### WORK TO BE COMPLETED
Copy the data below exactly, but not the pictures it contains.

### DATA SECTION
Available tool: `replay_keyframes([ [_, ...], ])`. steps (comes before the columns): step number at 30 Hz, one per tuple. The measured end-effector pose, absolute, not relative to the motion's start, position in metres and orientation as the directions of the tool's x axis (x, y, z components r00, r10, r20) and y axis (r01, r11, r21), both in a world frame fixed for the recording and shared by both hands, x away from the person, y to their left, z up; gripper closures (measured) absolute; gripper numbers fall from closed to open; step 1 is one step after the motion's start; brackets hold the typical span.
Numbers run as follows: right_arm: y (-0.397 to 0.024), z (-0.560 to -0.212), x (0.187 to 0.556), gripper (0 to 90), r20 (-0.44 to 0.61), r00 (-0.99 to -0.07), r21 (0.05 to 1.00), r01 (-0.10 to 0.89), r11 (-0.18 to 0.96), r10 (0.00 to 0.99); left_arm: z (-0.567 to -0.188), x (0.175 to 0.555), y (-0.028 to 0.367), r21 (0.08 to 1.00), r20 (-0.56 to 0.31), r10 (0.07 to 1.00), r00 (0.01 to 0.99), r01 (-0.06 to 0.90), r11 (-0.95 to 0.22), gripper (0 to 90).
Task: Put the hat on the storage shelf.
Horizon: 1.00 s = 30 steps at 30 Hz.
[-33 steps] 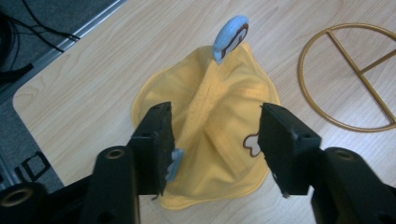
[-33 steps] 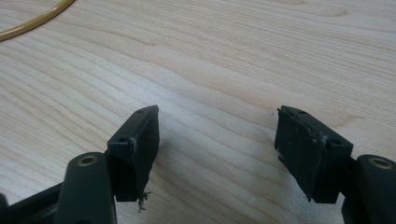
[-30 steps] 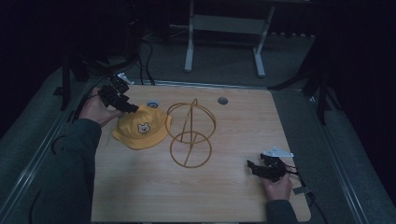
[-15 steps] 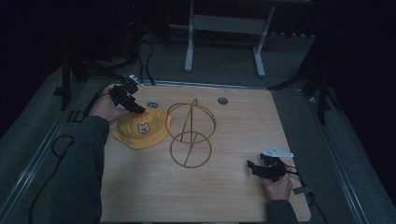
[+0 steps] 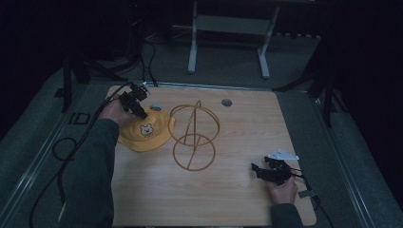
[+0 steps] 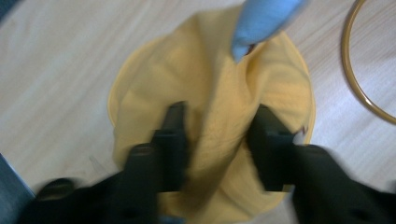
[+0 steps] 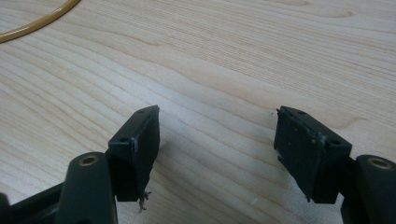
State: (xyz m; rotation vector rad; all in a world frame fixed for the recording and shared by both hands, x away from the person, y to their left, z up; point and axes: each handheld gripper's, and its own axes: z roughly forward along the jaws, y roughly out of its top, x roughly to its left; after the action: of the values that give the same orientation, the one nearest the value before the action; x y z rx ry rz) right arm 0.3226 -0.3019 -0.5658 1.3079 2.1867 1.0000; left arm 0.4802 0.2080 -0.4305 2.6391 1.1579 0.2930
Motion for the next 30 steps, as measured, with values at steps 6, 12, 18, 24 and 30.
replay_keyframes([
  [6,-0.302,-0.566,0.323,30.9,0.021,-0.483,0.748,0.588,0.307,0.876,-0.428,0.476,0.211,0.264,0.093,0.731,0.676,0.691,-0.673,77.4],
  [12,-0.302,-0.566,0.323,30.9,0.020,-0.483,0.748,0.588,0.307,0.875,-0.414,0.468,0.218,0.291,0.088,0.734,0.673,0.688,-0.665,79.0],
  [18,-0.302,-0.566,0.323,30.8,0.021,-0.483,0.748,0.588,0.307,0.875,-0.396,0.459,0.227,0.318,0.073,0.731,0.678,0.679,-0.662,79.0],
  [24,-0.302,-0.566,0.323,30.6,0.021,-0.485,0.748,0.588,0.308,0.874,-0.376,0.449,0.232,0.357,0.068,0.721,0.690,0.658,-0.664,79.0],
  [30,-0.302,-0.566,0.323,30.6,0.022,-0.487,0.748,0.588,0.309,0.873,-0.366,0.443,0.231,0.360,0.085,0.704,0.705,0.637,-0.682,78.9],
])
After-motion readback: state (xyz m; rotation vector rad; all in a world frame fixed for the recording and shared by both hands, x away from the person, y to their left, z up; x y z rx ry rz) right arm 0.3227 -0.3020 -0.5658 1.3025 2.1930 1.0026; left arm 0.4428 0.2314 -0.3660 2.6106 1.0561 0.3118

### WRITTEN SOLUTION
Available tool: `replay_keyframes([ [_, ...], ])`. steps (comes before the columns): step number at 30 Hz, one per tuple. The measured end-effector pose, absolute, not relative to the motion's start, position in metres and orientation as the directions of the tool's x axis (x, y, z components r00, r10, r20) and y axis (r01, r11, r21), both in a world frame fixed for the recording and shared by both hands, x away from the person, y to their left, z up; gripper closures (measured) absolute; gripper numbers fall from closed to open; step 1 is one step after the motion's start; brackets hold the typical span.
Numbers run as follows: right_arm: y (-0.397 to 0.024), z (-0.560 to -0.212), x (0.187 to 0.556), gripper (0 to 90), r20 (-0.44 to 0.61), r00 (-0.99 to -0.07), r21 (0.05 to 1.00), r01 (-0.10 to 0.89), r11 (-0.18 to 0.96), r10 (0.00 to 0.99); left_arm: z (-0.567 to -0.188), x (0.175 to 0.555), y (-0.028 to 0.367), r21 (0.08 to 1.00), r20 (-0.56 to 0.31), r10 (0.07 to 1.00), r00 (0.01 to 0.99), r01 (-0.06 to 0.90), r11 (-0.95 to 0.22), gripper (0 to 90).
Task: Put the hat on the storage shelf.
Horizon: 1.00 s = 30 steps at 30 Hz.
[-33 steps] 
[-33 steps] 
[-30 steps] 
[-15 steps] 
[+0 steps] 
[+0 steps] 
[+0 steps] 
State: (xyz m; rotation vector rad; all in a world frame fixed for the recording and shared by both hands, x away from the person, y to their left, z up; point and axes: each handheld gripper's, and its own axes: z roughly forward along the jaws, y roughly out of its top, x roughly to its left; after the action: of the values that give the same orientation, the one nearest the value before the action; x y z rx ry rz) right arm 0.3226 -0.3019 -0.5658 1.3079 2.1867 1.0000; left arm 0.4802 0.2080 -0.4305 2.6391 1.1579 0.2930
Motion for the next 30 steps, as measured, with values at steps 6, 12, 18, 24 and 30.
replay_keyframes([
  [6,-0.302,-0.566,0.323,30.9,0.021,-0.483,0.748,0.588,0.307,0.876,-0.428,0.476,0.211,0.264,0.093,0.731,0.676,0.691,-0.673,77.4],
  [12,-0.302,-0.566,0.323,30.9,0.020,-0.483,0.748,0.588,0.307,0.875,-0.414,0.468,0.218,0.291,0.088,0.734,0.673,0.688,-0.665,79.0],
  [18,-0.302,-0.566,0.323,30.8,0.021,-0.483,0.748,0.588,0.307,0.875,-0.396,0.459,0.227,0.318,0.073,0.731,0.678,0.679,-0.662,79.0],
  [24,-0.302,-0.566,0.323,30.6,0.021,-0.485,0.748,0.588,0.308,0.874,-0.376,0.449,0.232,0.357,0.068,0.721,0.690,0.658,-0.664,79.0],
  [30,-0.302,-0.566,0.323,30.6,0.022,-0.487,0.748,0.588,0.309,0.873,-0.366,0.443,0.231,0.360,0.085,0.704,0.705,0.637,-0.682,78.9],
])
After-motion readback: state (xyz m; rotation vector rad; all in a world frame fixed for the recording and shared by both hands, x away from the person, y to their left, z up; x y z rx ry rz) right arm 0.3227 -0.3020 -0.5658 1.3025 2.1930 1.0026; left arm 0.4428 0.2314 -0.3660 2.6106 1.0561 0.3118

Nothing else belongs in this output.